The conference will be offering two sessions of Mindful Yoga from 7:45am to 8:30am on Tuesday, 13 September 2016 and Wednesday, 14 September 2016. Attendance to the sessions are free of charge and attendees can participate in conference attire.
Attendees must register at the conference registration desk the day prior to the session. Places are limited and allocation will be subject to first in basis.
What would it mean to experience this conference (and your life) mindfully? And how would you do it?

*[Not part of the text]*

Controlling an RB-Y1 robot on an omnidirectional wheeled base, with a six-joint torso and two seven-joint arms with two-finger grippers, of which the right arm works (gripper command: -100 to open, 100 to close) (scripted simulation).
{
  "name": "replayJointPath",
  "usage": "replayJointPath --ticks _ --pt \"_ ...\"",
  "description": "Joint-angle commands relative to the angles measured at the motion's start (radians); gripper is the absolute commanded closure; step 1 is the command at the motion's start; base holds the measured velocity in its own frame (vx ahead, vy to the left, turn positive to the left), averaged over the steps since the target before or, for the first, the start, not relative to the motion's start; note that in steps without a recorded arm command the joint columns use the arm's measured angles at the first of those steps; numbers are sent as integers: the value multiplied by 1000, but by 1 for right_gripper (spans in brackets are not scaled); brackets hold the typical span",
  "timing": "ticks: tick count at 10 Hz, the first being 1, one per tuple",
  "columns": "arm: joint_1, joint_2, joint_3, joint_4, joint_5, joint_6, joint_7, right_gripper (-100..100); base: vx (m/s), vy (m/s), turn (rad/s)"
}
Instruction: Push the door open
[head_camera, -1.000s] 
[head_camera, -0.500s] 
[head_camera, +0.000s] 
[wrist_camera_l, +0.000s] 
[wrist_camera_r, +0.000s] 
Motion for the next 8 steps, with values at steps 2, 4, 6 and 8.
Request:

In these practical sessions, you will learn the answers to those questions, as well as how to focus and calm down, how to handle stress, and how to plug-in to your body’s own intelligence. We’ll do a mix of low-key yoga poses and sitting still, with mostly guided practicing, along with some teaching, and time for questions/discussion at the end.
Mindfulness and Yoga are the same practice. Yoga is a subset of mindfulness. At its core, mindfulness practice involves observing breath and body in their latent state (just as they are when you’re not ‘doing’ anything). Yoga is the same practice, but where you do something deliberate with both breath and body.
There is strong evidence for the positive impact of mindfulness on a wide range of mental and physical health conditions, on social and emotional skills and wellbeing, and on learning and cognition. There is also good evidence from neuroscience and brain-imaging that mindfulness reliably and profoundly alters the structure and function of the brain to improve the quality of both thought and feeling.